Claim Rejections – 35 U.S.C. § 112
The following is a quotation of 35 U.S.C. § 112(b):
(b) CONCLUSION.—The specification shall conclude with one or more claims particularly pointing out and distinctly claiming the subject matter which the inventor or a joint inventor regards as the invention.
The following is a quotation of 35 U.S.C. § 112 (pre-AIA ), second paragraph:
The specification shall conclude with one or more claims particularly pointing out and distinctly claiming the subject matter which the applicant regards as his invention.
Claims 25 and 29-50 are rejected under 35 U.S.C. § 112(b) or 35 U.S.C. § 112 (pre-AIA ), second paragraph, as being indefinite for failing to particularly point out and distinctly claim the subject matter which the inventor or a joint inventor (or for applications subject to pre-AIA 35 U.S.C. § 112, the applicant), regards as the invention.
Claim 25 recites “treating cancer to a human or animal patient.” It is unclear what “treating cancer to a human or animal patient” means. Thus an ordinary skilled artisan cannot ascertain the metes and bounds of the claimed invention and thus the claims are properly rejected as being indefinite.

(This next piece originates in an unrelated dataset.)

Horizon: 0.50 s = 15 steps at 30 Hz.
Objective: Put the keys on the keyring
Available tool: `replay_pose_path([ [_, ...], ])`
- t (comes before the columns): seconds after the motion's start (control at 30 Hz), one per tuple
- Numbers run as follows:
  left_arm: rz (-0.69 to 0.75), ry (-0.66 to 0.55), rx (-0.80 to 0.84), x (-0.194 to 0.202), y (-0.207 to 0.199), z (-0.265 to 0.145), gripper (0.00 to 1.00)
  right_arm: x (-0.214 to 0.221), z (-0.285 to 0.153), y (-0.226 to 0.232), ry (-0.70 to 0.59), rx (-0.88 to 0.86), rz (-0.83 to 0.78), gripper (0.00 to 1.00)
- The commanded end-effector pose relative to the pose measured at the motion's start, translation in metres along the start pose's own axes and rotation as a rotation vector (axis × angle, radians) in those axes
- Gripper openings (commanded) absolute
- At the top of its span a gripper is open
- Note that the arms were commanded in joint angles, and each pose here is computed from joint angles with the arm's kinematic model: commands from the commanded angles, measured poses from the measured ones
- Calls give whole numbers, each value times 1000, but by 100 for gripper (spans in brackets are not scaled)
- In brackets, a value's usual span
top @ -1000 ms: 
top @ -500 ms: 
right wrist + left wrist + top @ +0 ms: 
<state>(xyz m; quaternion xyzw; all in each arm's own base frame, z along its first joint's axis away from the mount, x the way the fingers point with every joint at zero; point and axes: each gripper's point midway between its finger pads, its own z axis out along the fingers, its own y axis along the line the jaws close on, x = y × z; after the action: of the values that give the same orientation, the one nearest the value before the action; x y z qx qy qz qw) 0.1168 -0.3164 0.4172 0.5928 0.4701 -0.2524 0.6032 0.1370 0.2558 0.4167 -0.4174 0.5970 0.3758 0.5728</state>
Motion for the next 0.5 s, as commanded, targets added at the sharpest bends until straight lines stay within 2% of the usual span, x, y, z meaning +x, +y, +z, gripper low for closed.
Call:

Regarding claims 29-50, the claims depend on a claim rejected as being indefinite (claim 25) and fail to remedy the indefiniteness of the claim on which it depends, and is therefore dually rejected as indefinite.
Claim Rejections – 35 U.S.C. § 102
The following is a quotation of the appropriate paragraphs of 35 U.S.C. § 102 that form the basis for the rejections under this section made in this Office action:
A person shall be entitled to a patent unless –
(a)(1) the claimed invention was patented, described in a printed publication, or in public use, on sale, or otherwise available to the public before the effective filing date of the claimed invention.
Claim 25, 29, 31, 32, 36-38, and 44-45 and 49 are rejected under 35 U.S.C. § 102(a)(1) as being anticipated by NCT03780608 (“History of Changes for Study: NCT03780608 Phase II Study of AZD6738 in Combination With Durvalumab in Patients With Solid Tumor," ClinicalTrials.gov, Version 1, posted December 19, 2018), hereinafter NCT’608.
The instant claims are drawn to a method of treating cancer, elected to be melanoma, comprising the administration of an ATR inhibitor, elected to be AZD6738, in patients who have previously received immunotherapy.
NCT’608 teaches a clinical treatment regimen in cancer patients, comprising treating melanoma in a human patient comprising the administration of AZD6738 to said patient who has previously received anti-PDL1 therapy immunotherapy (Title, see instant claims 25, 29, and 44-46). The study teaches the administration of AZD6738 twice-daily at 240 mg (Brief Summary, Intervention, see instant claims 31 and 32). The patients included in the study are those diagnosed with gastric cancer, as well as metastatic melanoma that have failed prior with anti-PD(L)1 therapy, i.e., immune checkpoint inhibitor therapy (Cohort B: eligibility criteria, participation criteria, see instant claims 25, 36-38 and 45).
With regard to instant claim 49, wherein the treatment achieves an objective response rate greater than 30%— this is deemed to be an inherent result of practicing the method disclosed by the prior art. The reference teaches the administration of the elected ATR inhibitor to treat melanoma patients previously treated with immune checkpoint inhibitors with the instantly claimed dosages. Thus, the reference is directed to a therapeutic medical trial designed to evaluate antitumor efficacy, including objective response as a standard clinical endpoint the recited “objective response rate” therefore does not impose a further structural or procedural limitation of the claimed method, but merely states the result or property of the treatment taught by NTC’608. Regarding inherent properties, the courts have stated,
In re Reynolds, 443 F.2d 384, 170 USPQ 94 (CCPA 1971); In re Smythe, 480 F. 2d 1376, 178 USPQ 279 (CCPA 1973); Yeda Research and Dev. Co. v. Abbott GMBH & Co., 837 F.3d 1341, 120 USPQ2d 1299 (Fed. Cir. 2016) ("Under the doctrine of inherent disclosure, when a specification describes an invention that has certain undisclosed yet inherent properties, that specification serves as adequate written description to support a subsequent patent application that explicitly recites the invention’s inherent properties." See MPEP § 2163.07 (a).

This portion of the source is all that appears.